* Work instructions *
Search the entries below. Return every line that has "dark" in it.

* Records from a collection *
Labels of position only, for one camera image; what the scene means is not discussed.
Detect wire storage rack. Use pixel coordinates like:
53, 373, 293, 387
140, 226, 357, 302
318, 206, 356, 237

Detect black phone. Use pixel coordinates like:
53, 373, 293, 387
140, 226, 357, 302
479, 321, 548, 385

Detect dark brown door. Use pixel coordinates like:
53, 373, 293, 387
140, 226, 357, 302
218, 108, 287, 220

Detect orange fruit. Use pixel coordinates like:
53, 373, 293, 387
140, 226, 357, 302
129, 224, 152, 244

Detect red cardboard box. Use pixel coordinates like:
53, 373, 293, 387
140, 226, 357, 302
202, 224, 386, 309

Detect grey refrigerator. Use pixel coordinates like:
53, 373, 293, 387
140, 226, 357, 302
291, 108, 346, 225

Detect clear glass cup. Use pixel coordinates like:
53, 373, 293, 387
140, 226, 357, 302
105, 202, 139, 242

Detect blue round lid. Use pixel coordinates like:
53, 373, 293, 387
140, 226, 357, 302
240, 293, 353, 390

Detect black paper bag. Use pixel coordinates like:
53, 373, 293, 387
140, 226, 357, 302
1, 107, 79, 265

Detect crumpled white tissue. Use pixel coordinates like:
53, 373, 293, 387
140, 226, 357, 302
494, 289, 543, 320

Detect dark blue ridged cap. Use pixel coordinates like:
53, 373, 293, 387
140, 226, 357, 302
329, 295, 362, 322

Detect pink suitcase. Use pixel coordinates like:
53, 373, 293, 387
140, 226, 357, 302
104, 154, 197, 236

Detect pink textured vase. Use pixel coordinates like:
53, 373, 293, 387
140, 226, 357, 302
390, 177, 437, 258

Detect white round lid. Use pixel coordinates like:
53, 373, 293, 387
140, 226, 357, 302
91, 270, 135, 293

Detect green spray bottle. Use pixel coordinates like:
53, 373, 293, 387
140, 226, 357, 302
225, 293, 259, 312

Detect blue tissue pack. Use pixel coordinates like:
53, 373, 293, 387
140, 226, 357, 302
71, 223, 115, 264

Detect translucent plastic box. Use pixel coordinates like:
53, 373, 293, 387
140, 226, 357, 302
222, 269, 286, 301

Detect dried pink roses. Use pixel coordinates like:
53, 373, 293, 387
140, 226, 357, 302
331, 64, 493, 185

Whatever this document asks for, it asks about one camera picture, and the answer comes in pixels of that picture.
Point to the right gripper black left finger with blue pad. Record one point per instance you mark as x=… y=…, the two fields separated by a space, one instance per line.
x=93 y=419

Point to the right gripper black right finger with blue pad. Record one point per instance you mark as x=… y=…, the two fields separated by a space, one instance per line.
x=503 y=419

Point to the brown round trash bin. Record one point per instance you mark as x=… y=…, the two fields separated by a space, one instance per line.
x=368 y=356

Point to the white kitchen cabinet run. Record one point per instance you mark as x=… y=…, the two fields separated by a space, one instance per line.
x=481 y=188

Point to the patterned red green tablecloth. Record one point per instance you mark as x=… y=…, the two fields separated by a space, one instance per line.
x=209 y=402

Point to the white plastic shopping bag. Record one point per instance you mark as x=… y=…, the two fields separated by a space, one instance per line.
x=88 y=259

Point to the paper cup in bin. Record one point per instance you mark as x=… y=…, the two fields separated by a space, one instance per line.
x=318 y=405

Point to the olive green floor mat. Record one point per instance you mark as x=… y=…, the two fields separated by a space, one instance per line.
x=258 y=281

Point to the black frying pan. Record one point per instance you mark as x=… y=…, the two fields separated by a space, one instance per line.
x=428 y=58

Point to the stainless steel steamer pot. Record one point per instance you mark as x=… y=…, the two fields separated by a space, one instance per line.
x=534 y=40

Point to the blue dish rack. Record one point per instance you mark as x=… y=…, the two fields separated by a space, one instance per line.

* Result of the task *
Detect dark brown door. Use pixel coordinates like:
Detect dark blue ridged cap. Use pixel coordinates like:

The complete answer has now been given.